Dudù sonnecchia ai piedi del divano. Silvio è alla scrivania, chino sul pc. Pigia sulla tastiera con lentezza, poi preme invio. All’ennesimo post sui cinque modi creativi per rendere gustoso il tofu, sbotta in un «ma cribbio» rassegnato che sveglia il povero barboncino. Prima di uscire, Francesca gli ha detto che in frigo ha lasciato un po’ di sartù di riso col ragù che le ha spedito mammà direttamente da Napoli. Il problema è che c’è la carne (oltre al ragù: fegatini di pollo, salsicce e polpette) e Silvio della carne non vuole proprio più saperne. Il tofu gli fa lo stesso effetto che gli fa immaginare Gianfranco Fini in costume. Ma adesso Silvio ha fame. Vuole essere più responsabile. Vuole controllare personalmente che non ci sia la benché minima traccia animale in quello che mangia. Da un cassetto della cucina estrae un grembiule, uno di quelli simpatici con stampato il corpo nudo e ben tornito del David di Michelangelo su sfondo tricolore. È la prima volta che lo indossa, ricorda ancora quando Francesca glielo regalò dopo un viaggio a Firenze.

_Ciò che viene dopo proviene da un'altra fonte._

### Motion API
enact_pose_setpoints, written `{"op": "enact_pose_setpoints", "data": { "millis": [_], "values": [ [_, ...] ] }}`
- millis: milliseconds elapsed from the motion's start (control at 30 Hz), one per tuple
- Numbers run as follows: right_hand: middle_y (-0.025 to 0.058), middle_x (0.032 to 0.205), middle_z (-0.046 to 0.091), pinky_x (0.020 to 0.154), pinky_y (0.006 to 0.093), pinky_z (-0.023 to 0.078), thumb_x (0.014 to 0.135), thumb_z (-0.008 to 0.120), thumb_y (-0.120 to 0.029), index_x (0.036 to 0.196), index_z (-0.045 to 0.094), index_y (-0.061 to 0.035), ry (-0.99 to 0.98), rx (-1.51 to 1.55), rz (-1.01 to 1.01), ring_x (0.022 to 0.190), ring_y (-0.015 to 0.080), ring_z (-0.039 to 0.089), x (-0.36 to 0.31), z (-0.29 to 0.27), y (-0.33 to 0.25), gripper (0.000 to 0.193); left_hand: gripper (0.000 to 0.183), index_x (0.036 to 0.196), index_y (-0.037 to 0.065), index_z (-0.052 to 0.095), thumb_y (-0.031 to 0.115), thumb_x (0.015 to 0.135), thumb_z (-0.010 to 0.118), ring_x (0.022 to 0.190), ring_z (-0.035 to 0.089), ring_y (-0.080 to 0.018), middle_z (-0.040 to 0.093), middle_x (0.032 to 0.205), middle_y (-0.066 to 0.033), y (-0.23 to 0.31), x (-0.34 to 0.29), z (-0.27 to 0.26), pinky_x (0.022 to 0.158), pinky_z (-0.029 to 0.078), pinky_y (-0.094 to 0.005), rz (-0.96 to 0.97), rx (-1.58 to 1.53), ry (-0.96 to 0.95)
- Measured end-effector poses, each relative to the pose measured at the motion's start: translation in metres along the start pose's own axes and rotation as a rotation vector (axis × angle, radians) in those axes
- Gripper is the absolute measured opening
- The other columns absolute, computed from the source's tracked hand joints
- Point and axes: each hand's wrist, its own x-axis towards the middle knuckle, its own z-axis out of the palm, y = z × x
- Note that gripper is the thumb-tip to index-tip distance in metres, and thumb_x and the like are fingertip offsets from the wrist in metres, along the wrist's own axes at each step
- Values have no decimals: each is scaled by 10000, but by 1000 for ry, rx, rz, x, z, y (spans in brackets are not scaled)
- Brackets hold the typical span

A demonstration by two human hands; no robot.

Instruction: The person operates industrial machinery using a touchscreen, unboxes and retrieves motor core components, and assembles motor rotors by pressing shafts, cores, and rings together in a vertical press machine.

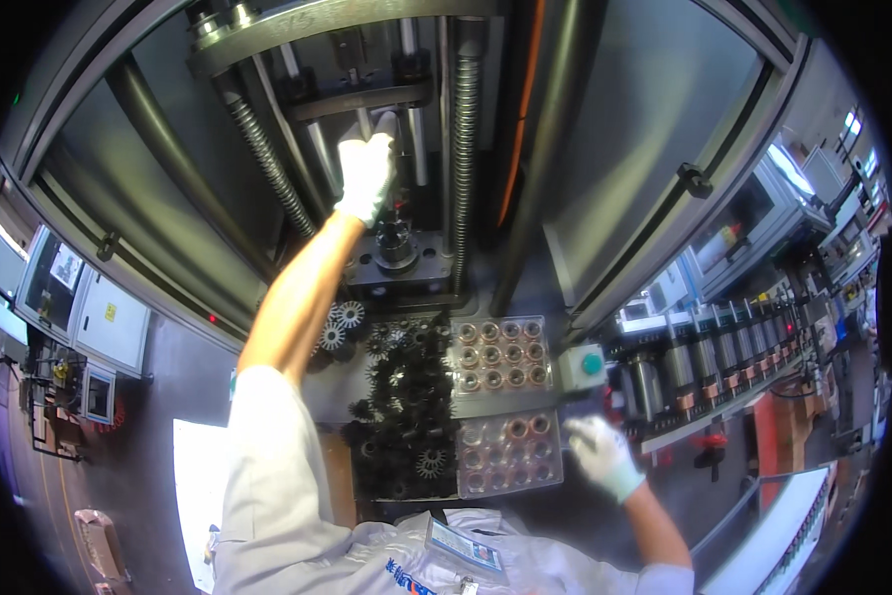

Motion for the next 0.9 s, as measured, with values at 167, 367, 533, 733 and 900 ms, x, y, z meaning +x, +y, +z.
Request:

Silvio apre il frigo e i suoi occhi ci mettono un po’ prima di abituarsi alla luce abbagliante che si sprigiona dall’elettrodomestico.
L’unico problema, adesso, è l’approccio da studente fuorisede, un misto di impreparazione, incoscienza e dilettantismo. Per questo consigliamo a Silvio 5 ricette veg facili facili da preparare.
1. Hummus
Iniziamo con un piatto etnico che potrebbe ricordargli un amore passato: Ruby.
La preparazione è semplicissima. Non serve usare ceci secchi, che devono essere messi a mollo la sera prima e poi vanno cotti e nel frattempo sono passate ore preziose che potevano essere impiegate nella scelta del candidato sindaco di Roma. Basta prendere i ceci in lattina, scolarli, sciacquarli e poi frullarli con un po’ di sale e prezzemolo. Con la tahina (crema di sesamo, una roba che crea dipendenza) diventa un piatto super, senza è un po’ più povero.
2. Vellutata di carote e patate
Anche qui vince la semplicità. Il trucco è far bollire le carote e le patate con un po’ d’acqua (poca, non annegarle, Silvio) e poi darci dentro col minipimer. Per aggiungere croccantezza, ci starebbero alla grande dei crostini: il massimo sarebbe tostarli in padella con un filo d’olio, ma anche quelli già pronti vanno benissimo.
3. Minestrone
Qui l’unica fatica è aprire il freezer, svuotare in pentola la busta di minestrone e metterla a bollire. Piatto veloce, pratico e versatile, può essere apprezzato anche nella variante vellutata (sempre sia lodato il minipimer). Un po’ di ricotta aggiunge delicatezza e gusto (stessa cosa vale per la ricetta precedente).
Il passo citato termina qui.